Return only the count of lines in the listing below where the word "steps" appears.
[[ GIVEN DATA open ]]
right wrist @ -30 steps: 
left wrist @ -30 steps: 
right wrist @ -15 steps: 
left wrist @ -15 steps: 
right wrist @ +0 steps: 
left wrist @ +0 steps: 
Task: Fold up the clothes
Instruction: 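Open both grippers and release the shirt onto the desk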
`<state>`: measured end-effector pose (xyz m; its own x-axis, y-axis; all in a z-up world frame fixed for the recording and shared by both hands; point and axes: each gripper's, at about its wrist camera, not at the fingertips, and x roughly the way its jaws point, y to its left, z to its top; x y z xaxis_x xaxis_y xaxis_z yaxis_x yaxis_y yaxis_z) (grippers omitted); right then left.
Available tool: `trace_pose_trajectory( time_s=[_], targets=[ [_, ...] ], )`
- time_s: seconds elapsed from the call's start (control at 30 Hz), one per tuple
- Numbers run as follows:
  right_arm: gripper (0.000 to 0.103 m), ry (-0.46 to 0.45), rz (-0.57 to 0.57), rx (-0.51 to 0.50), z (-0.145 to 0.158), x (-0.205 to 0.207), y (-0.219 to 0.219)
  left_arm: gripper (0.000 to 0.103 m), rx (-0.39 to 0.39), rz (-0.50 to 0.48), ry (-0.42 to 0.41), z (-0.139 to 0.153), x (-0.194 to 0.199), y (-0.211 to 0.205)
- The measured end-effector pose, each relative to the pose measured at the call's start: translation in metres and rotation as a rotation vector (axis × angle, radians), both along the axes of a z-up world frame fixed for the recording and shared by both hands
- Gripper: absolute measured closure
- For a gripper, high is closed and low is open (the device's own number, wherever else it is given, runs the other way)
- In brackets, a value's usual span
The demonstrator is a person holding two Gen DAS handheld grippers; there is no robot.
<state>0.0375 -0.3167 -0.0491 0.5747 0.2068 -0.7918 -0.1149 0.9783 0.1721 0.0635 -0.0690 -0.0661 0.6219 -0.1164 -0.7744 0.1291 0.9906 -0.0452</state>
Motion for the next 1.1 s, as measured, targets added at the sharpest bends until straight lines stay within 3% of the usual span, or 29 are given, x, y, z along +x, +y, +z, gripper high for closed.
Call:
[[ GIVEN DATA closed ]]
◆ RESPONSE BOX ◆
6